Ever since the original homebuilders Orville and Wilbur Wright solved the problem of powered flight, other aviation pioneers have been working on ways to reach the skies on their own terms. One of the must-see highlights at EAA AirVenture Oshkosh 2006 will be the Hallmarks of Homebuilding, a special tribute to several milestones that defined the homebuilding movement.

Over the weeks leading up to this year's convention, the AirVenture website, www.airventure.org and the EAA electronic newsletter, e-Hotline, will feature weekly installments spotlighting these "Hallmarks of Homebuilding." At EAA AirVenture Oshkosh 2006, visitors can then visit their individual displays located along the homebuilt flight line for further details.

“Hallmarks of Homebuilding” will celebrate the revolutionary moments in aircraft design and construction from those whose enthusiasm for flight extends to building their own airplanes, rotorcraft, amphibians and other designs. The activities will include the significant dates, designs and people who developed the homebuilt aircraft community.

Nearly all homebuilt aircraft can be traced to specific moments or breakthrough designs that changed that community.

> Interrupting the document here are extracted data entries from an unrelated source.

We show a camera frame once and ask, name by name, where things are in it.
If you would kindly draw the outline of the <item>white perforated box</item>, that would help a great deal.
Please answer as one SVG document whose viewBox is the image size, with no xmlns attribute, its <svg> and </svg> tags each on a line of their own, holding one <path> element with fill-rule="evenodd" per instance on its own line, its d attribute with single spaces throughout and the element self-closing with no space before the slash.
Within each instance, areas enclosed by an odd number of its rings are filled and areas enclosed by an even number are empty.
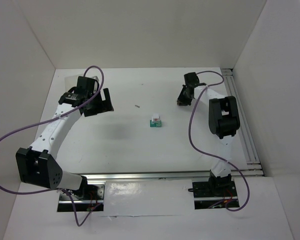
<svg viewBox="0 0 300 240">
<path fill-rule="evenodd" d="M 68 76 L 64 78 L 64 84 L 65 84 L 65 90 L 70 90 L 72 87 L 76 87 L 77 86 L 77 81 L 78 81 L 78 77 L 80 77 L 80 74 L 77 75 L 72 75 L 72 76 Z M 88 78 L 92 78 L 95 81 L 98 82 L 98 84 L 100 83 L 100 80 L 98 78 L 98 76 L 90 76 Z M 94 85 L 94 90 L 96 91 L 97 89 L 97 83 L 95 83 Z"/>
</svg>

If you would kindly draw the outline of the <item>white block red mark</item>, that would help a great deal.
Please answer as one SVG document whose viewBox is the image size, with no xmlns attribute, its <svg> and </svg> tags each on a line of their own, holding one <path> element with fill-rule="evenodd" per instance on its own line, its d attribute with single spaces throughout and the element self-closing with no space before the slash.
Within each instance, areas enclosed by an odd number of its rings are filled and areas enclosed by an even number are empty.
<svg viewBox="0 0 300 240">
<path fill-rule="evenodd" d="M 153 118 L 159 118 L 159 119 L 161 119 L 161 118 L 160 118 L 160 115 L 159 115 L 158 113 L 154 113 L 154 114 L 152 115 L 152 118 L 151 118 L 151 119 L 153 119 Z"/>
</svg>

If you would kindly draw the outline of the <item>light green G block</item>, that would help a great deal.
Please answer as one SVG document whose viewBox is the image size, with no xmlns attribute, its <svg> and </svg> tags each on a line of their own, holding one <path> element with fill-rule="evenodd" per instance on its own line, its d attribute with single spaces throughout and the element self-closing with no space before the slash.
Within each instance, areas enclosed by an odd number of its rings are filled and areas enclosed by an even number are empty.
<svg viewBox="0 0 300 240">
<path fill-rule="evenodd" d="M 157 127 L 157 128 L 161 128 L 161 127 L 162 127 L 162 121 L 157 122 L 157 123 L 156 123 L 156 127 Z"/>
</svg>

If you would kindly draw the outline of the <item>dark green H block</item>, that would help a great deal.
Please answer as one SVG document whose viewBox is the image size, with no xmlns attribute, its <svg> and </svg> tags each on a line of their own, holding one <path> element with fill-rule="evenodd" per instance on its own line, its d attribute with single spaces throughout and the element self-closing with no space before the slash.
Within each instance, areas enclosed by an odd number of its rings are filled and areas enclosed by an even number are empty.
<svg viewBox="0 0 300 240">
<path fill-rule="evenodd" d="M 158 122 L 154 122 L 154 121 L 152 121 L 152 120 L 150 120 L 150 127 L 151 128 L 157 128 L 158 126 Z"/>
</svg>

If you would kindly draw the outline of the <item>plain white block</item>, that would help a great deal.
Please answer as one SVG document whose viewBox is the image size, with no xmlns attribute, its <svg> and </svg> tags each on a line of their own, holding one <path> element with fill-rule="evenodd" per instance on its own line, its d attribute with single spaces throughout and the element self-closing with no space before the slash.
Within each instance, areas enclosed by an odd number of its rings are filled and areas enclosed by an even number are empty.
<svg viewBox="0 0 300 240">
<path fill-rule="evenodd" d="M 151 120 L 151 123 L 152 123 L 152 124 L 161 124 L 162 121 L 161 121 L 159 118 L 153 118 L 153 119 Z"/>
</svg>

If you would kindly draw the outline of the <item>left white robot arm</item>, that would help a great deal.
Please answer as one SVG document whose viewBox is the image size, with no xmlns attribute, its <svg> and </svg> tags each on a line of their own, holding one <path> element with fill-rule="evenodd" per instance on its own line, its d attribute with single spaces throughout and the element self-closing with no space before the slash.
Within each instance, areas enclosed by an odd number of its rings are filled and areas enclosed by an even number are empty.
<svg viewBox="0 0 300 240">
<path fill-rule="evenodd" d="M 28 148 L 15 154 L 21 182 L 50 190 L 66 189 L 83 198 L 97 187 L 88 184 L 85 176 L 62 170 L 57 162 L 59 149 L 81 116 L 90 117 L 114 110 L 108 88 L 99 79 L 79 76 L 76 86 L 59 99 L 54 118 Z"/>
</svg>

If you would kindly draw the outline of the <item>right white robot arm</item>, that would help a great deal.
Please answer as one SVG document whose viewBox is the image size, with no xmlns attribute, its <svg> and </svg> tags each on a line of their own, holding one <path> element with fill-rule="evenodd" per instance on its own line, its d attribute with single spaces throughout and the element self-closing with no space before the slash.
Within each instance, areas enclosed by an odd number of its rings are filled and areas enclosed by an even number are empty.
<svg viewBox="0 0 300 240">
<path fill-rule="evenodd" d="M 220 192 L 231 185 L 232 176 L 230 168 L 231 146 L 234 136 L 240 128 L 240 117 L 237 100 L 234 96 L 225 96 L 211 89 L 216 84 L 206 84 L 200 82 L 196 72 L 186 73 L 184 75 L 184 85 L 177 98 L 178 106 L 190 106 L 195 99 L 195 93 L 199 95 L 196 98 L 193 107 L 189 125 L 188 139 L 190 145 L 203 155 L 218 159 L 214 162 L 209 171 L 208 186 L 211 192 Z M 208 107 L 208 127 L 211 134 L 218 140 L 217 149 L 219 153 L 211 154 L 197 148 L 192 140 L 192 122 L 195 111 L 199 103 Z"/>
</svg>

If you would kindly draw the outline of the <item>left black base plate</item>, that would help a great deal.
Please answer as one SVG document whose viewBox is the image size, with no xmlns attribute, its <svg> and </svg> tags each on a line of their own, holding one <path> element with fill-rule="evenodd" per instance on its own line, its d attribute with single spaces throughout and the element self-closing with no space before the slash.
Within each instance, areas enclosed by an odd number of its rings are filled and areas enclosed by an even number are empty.
<svg viewBox="0 0 300 240">
<path fill-rule="evenodd" d="M 103 212 L 104 211 L 104 196 L 105 184 L 98 182 L 82 196 L 77 196 L 72 190 L 68 190 L 71 195 L 77 212 Z M 73 206 L 70 197 L 61 192 L 59 194 L 57 212 L 69 213 L 73 212 Z"/>
</svg>

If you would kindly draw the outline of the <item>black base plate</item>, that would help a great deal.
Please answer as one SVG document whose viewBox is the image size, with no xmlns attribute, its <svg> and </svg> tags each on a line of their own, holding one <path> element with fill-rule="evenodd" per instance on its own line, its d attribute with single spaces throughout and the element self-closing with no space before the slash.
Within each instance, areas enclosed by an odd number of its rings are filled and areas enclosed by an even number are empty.
<svg viewBox="0 0 300 240">
<path fill-rule="evenodd" d="M 98 182 L 82 196 L 77 196 L 72 190 L 68 190 L 71 195 L 77 212 L 103 212 L 104 211 L 104 196 L 105 184 Z M 69 213 L 73 212 L 73 206 L 70 197 L 61 192 L 59 194 L 57 212 Z"/>
<path fill-rule="evenodd" d="M 212 191 L 207 181 L 192 182 L 188 192 L 193 194 L 194 209 L 222 209 L 227 204 L 228 208 L 239 208 L 239 200 L 235 182 L 221 190 Z"/>
</svg>

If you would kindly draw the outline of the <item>front aluminium rail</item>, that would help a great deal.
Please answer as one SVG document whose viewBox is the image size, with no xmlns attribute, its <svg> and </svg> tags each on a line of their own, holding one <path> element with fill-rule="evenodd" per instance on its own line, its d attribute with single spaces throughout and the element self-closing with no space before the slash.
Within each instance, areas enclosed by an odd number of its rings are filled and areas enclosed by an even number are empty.
<svg viewBox="0 0 300 240">
<path fill-rule="evenodd" d="M 171 172 L 143 172 L 143 173 L 95 173 L 82 174 L 88 181 L 150 181 L 150 180 L 181 180 L 206 179 L 209 171 L 171 171 Z"/>
</svg>

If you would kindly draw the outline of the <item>aluminium rail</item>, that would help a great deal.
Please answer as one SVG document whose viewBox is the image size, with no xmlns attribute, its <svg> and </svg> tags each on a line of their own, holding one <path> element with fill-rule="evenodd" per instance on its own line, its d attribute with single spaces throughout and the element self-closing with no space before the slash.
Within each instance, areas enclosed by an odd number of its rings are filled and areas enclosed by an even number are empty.
<svg viewBox="0 0 300 240">
<path fill-rule="evenodd" d="M 228 95 L 234 96 L 237 101 L 238 113 L 240 119 L 239 138 L 243 147 L 243 152 L 247 164 L 247 170 L 244 174 L 249 177 L 265 176 L 260 158 L 257 152 L 255 141 L 252 136 L 251 128 L 248 123 L 246 111 L 244 109 L 244 99 L 239 93 L 232 69 L 222 68 L 221 74 L 225 79 L 225 88 Z"/>
<path fill-rule="evenodd" d="M 150 181 L 150 180 L 181 180 L 206 179 L 209 171 L 171 171 L 171 172 L 143 172 L 143 173 L 95 173 L 82 174 L 88 181 Z"/>
</svg>

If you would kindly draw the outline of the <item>right side aluminium rail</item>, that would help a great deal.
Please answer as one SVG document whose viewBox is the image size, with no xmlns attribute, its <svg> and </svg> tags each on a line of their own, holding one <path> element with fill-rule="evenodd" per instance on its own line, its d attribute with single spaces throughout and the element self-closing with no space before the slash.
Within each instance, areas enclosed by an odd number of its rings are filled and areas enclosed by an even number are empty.
<svg viewBox="0 0 300 240">
<path fill-rule="evenodd" d="M 247 164 L 247 170 L 244 174 L 249 177 L 265 176 L 260 158 L 257 152 L 255 141 L 252 136 L 251 128 L 248 123 L 246 111 L 244 109 L 244 99 L 239 93 L 232 69 L 222 68 L 221 74 L 225 79 L 225 88 L 228 95 L 234 96 L 237 101 L 238 113 L 240 119 L 239 138 L 243 147 L 243 152 Z"/>
</svg>

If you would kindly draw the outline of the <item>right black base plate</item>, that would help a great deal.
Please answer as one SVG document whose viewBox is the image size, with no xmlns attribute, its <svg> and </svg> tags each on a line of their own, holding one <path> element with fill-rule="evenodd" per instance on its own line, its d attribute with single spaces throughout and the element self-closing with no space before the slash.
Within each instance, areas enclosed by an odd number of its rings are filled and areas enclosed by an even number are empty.
<svg viewBox="0 0 300 240">
<path fill-rule="evenodd" d="M 188 192 L 193 194 L 194 209 L 222 209 L 227 204 L 228 208 L 239 208 L 239 200 L 235 182 L 221 190 L 212 191 L 207 181 L 192 182 Z"/>
</svg>

We’ll share those hallmarks in an even more special way at EAA AirVenture 2006.

Special features include a display near AirVenture’s showcase AeroShell Square, highlighting the homebuilt aircraft that began or defined a particular homebuilding hallmark and an evening program at Theater in the Woods that looks at how the homebuilt aircraft movement has evolved, with some of the personalities who made a difference.

EAA has identified 11 Hallmarks of Homebuilding. Each week leading up to EAA AirVenture Oshkosh 2006, we'll add a new Hallmark to the list below.

  • Pioneering Years (1903-1953)
    Aviation's first successful homebuilders were the Wright brothers, whose famous first powered flight in December 1903 was followed by numerous other efforts. Early homebuilders such as Glenn Curtiss, Alberto Santos Dumont, Matty Laird, and others contributed greatly to early advances in flight ... (read more)
     
  • The Experimental Aircraft Association
    Our second homebuilding "Hallmark" is the formation of your organization, the Experimental Aircraft Association, without which many of the hallmarks to follow would not have occurred. Several previous attempts to form a national organization for homebuilders were unsuccessful, but when the Civil Aeronautics Manual No. 1 was published in the Federal Register on September 19, 1952, homebuilders finally had official procedures in place by which their creations could be issued airworthiness certificates ... (read more)
      
  • Lou Stolp's Idea: The One-Stop Shop
    These days if you want to build your own airplane, there are countless companies from which to choose that will provide everything you need in complete kits. But that was not always the case; homebuilding meant you purchased a set of plans and then it was up to you to obtain the parts needed to build it. Until an aircraft designer and EAAer from California had an idea ... (read more)
     
  • Thorp T-18 Advanced Metal Homebuilt Construction
    The individual “Hallmarks of Homebuilding” have been so designated because they fundamentally changed an element within the homebuilt movement. By definition, one very definitive hallmark is represented by John Thorp’s all metal airplane, the Thorp T-18 ... (read more)
      
  • Ken Rand's Composite Airplane, The KR-1
    Among the most talked about airplanes at the 1972 Oshkosh EAA Convention and Fly-In was the Rand Robinson KR-1 created by Ken Rand of EAA Chapter 92 in Huntington Beach, California. Not so much the airplane, which was so small that some EAAers figured it had to be either a large RC model or some over-indulgent father's taxiing toy for his child ... (read more)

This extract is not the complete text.